*** MATERIAL PROVIDED Section Begins ***

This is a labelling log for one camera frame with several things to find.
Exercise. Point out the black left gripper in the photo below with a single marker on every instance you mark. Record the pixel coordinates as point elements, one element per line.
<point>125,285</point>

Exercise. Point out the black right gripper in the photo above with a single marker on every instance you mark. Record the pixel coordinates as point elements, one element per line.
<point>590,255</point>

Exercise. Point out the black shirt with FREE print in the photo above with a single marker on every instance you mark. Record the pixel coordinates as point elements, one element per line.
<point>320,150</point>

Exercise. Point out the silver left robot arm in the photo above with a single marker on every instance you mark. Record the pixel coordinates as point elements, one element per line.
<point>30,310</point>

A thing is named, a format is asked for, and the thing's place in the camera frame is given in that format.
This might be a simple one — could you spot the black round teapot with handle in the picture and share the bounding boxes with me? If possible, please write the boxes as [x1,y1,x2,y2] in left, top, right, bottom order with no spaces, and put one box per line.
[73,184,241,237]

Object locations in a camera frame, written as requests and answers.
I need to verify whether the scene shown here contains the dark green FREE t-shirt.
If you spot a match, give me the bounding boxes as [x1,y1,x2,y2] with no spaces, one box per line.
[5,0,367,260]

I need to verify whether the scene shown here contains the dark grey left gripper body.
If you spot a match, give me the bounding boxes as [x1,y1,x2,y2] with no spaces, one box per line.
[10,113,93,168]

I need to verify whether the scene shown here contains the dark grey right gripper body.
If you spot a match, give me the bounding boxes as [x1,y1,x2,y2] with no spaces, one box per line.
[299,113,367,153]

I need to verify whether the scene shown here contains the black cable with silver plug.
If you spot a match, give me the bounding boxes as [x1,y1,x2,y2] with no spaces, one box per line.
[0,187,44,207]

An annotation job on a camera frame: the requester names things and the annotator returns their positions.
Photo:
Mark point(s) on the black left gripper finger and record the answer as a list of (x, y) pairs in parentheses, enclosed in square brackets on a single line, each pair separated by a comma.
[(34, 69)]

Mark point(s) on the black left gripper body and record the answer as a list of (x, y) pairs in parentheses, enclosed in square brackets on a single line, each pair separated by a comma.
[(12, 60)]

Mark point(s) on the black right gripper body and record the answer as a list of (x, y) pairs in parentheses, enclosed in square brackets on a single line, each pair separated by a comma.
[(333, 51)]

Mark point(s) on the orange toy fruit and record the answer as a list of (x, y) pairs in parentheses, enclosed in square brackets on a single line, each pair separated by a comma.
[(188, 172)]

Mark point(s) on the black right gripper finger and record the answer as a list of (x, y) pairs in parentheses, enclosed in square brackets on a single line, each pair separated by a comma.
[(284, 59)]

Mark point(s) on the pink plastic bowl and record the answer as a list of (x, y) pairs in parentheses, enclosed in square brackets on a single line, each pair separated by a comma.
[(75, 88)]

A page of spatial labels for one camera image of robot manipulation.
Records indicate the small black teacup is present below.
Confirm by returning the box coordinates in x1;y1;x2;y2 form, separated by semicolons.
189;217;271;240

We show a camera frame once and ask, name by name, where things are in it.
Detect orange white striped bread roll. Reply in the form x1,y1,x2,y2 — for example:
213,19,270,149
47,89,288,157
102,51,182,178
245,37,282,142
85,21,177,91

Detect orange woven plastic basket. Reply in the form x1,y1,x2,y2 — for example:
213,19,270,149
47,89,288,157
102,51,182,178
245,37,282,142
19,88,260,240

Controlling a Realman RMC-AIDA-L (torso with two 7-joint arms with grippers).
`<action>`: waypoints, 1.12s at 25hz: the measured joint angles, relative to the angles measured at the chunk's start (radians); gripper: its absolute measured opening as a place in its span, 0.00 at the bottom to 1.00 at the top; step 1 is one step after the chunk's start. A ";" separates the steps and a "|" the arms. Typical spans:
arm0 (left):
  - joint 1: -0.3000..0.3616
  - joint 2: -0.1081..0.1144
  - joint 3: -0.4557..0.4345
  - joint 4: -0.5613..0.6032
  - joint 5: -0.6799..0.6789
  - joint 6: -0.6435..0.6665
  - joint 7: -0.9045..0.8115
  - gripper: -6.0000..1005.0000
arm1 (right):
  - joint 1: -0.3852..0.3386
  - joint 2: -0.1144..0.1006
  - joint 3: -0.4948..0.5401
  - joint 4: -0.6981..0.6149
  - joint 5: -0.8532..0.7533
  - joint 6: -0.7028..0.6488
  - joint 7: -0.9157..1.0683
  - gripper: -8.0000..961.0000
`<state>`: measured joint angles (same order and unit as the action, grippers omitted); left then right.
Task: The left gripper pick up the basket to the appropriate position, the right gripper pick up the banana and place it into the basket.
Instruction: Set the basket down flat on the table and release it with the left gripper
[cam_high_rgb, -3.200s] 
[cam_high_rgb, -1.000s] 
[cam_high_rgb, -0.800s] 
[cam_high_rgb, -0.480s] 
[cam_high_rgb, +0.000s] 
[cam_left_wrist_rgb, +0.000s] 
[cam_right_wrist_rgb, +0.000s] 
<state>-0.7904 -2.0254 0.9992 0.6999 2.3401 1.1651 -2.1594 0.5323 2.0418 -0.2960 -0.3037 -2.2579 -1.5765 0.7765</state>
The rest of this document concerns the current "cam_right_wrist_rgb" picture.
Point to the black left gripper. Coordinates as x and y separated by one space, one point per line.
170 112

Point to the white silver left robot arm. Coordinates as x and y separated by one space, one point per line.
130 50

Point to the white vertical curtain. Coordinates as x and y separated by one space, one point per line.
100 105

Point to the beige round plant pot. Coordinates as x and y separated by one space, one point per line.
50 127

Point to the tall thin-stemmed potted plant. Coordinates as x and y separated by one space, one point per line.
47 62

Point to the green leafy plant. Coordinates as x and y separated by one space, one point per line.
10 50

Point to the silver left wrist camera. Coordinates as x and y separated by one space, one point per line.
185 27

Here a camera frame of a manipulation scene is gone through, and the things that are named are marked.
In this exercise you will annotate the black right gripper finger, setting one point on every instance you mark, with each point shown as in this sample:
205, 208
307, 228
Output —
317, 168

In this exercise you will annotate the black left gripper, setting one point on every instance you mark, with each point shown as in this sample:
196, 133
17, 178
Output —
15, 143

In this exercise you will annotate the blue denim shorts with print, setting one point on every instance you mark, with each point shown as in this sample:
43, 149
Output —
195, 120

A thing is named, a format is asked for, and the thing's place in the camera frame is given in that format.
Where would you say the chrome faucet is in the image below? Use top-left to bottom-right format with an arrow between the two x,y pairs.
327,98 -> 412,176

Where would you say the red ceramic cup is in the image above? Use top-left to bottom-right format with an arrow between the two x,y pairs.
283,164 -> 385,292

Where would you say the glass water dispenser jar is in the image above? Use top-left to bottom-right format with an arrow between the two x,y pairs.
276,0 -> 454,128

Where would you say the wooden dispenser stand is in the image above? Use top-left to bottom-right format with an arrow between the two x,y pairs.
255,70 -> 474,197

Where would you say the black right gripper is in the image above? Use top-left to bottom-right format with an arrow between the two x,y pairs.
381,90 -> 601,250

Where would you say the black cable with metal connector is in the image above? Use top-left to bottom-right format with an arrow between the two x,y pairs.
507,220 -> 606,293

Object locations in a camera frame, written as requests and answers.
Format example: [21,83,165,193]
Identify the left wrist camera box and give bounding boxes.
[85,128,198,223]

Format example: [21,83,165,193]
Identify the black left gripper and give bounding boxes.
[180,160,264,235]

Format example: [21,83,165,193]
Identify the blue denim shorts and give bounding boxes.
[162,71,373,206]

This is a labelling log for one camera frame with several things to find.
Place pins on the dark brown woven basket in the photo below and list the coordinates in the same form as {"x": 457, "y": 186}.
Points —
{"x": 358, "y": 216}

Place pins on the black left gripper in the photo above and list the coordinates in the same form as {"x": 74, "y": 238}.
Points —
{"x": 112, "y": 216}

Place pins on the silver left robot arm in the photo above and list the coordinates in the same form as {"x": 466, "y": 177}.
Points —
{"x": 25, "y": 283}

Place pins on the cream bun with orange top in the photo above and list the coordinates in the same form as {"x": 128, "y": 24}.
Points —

*** MATERIAL PROVIDED Section Ends ***

Wherever a line of the records above contains the string "arms", copy that line out.

Controlling a Realman RMC-AIDA-L (torso with two 7-joint arms with grippers).
`<action>`: waypoints, 1.12s at 25hz: the measured joint angles, relative to the angles measured at the chunk's start (radians); gripper: its absolute measured opening as a place in its span, 0.00 at the bottom to 1.00 at the top; step 1 is one step after the chunk's start. A ";" separates the steps and a "|" the arms. Typical spans:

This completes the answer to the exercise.